I don’t blame them -- but I’m not railing against my challenges, either. I can’t think of a single thing I cherish that isn’t the direct result of suffering -- and years of humiliation -- as I kept finding new ways to mess up.

I’m willing to suffer, though.

Not eager. Willing.


A guy I went to college with knew -- before our freshman year was up -- I was only there to finish what I’d started. I was majoring in civil engineering, supposedly -- but mostly I majored in late nights drinking coffee at Denny’s. Many of our friends eschewed studying for partying. I put off homework for -- what? -- hours of pondering what made people act the way they do…and cracking up at the twists and turns of the latest fun conversation.

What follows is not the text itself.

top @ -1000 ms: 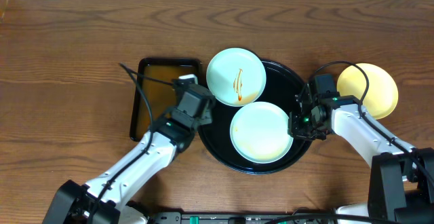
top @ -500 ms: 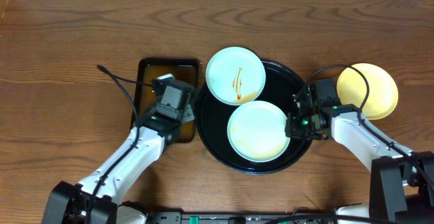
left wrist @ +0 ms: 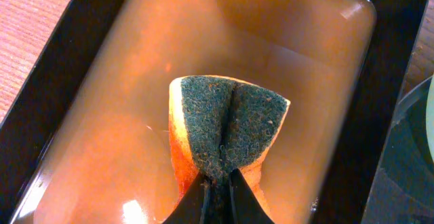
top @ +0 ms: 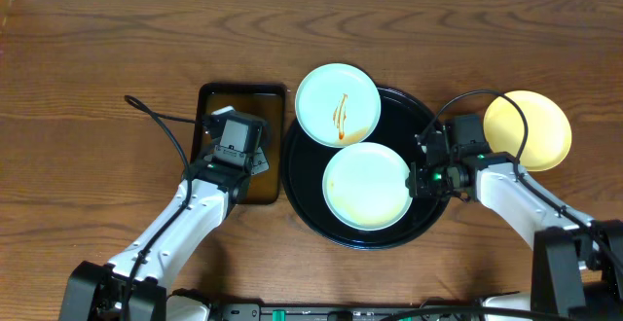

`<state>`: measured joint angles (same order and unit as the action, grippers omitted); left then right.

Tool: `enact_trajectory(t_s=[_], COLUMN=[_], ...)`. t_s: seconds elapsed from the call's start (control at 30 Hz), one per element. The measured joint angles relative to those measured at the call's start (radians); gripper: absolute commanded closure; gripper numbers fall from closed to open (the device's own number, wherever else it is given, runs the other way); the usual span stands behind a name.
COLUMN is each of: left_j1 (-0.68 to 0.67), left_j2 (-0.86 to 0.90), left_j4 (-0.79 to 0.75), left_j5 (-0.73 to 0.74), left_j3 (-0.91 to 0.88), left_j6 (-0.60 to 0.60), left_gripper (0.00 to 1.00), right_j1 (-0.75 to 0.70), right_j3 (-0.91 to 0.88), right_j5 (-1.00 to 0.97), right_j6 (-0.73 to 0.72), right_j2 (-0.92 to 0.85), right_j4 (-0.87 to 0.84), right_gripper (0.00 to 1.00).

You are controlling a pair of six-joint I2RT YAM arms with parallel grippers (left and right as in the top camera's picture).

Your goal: Clean dirty plates on tray and stack at the side

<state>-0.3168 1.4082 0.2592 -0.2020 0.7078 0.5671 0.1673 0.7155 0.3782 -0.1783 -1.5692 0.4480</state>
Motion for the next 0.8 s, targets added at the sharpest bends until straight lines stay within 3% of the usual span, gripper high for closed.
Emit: enact_trajectory(t_s=[0.33, 0.63, 0.8], left_j1=[0.000, 0.000, 0.000], left_j2=[0.000, 0.000, 0.000], left_j4=[0.000, 0.000, 0.000], left_j5=[0.000, 0.000, 0.000], left_j3=[0.000, 0.000, 0.000], left_j6=[0.000, 0.000, 0.000], left_gripper=[0.92, 0.92, 0.92], right_j1=[0.000, 0.000, 0.000], right_j3=[-0.001, 0.000, 0.048], right_j5=[-0.018, -0.288, -0.390], right_j6=[0.051, 0.078, 0.128], right_j2=[0.148, 0.222, 0.279], right_j4=[-0.043, -0.103, 0.014], right_gripper=[0.99, 0.99, 0.99])
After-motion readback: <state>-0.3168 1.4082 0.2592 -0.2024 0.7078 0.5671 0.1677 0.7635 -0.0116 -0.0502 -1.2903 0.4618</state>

That should’ve told me a lot about myself, but it didn’t. My friend knew someday I’d be doing exactly what I’m doing now.

I didn’t know that!

Why hadn’t he told me? Oh, but he had. He’d told me constantly what made me unique, and what kind of work might be really fun for me. I didn’t hear a word of it, apparently, because I soldiered on and got that engineering degree as if it was a life sentence.

No, wait. I take that back. I heard my friend. I just wasn’t ready to believe him.

My college pal helped me see myself more clearly, eventually. That’s what friends are for.

Life is a lot of work. Ever noticed that?

It’s one reason I found Darrell difficult to resist. He’s such a hard worker I swear every time he picks up the phone to make another pitch I vow to be a better person.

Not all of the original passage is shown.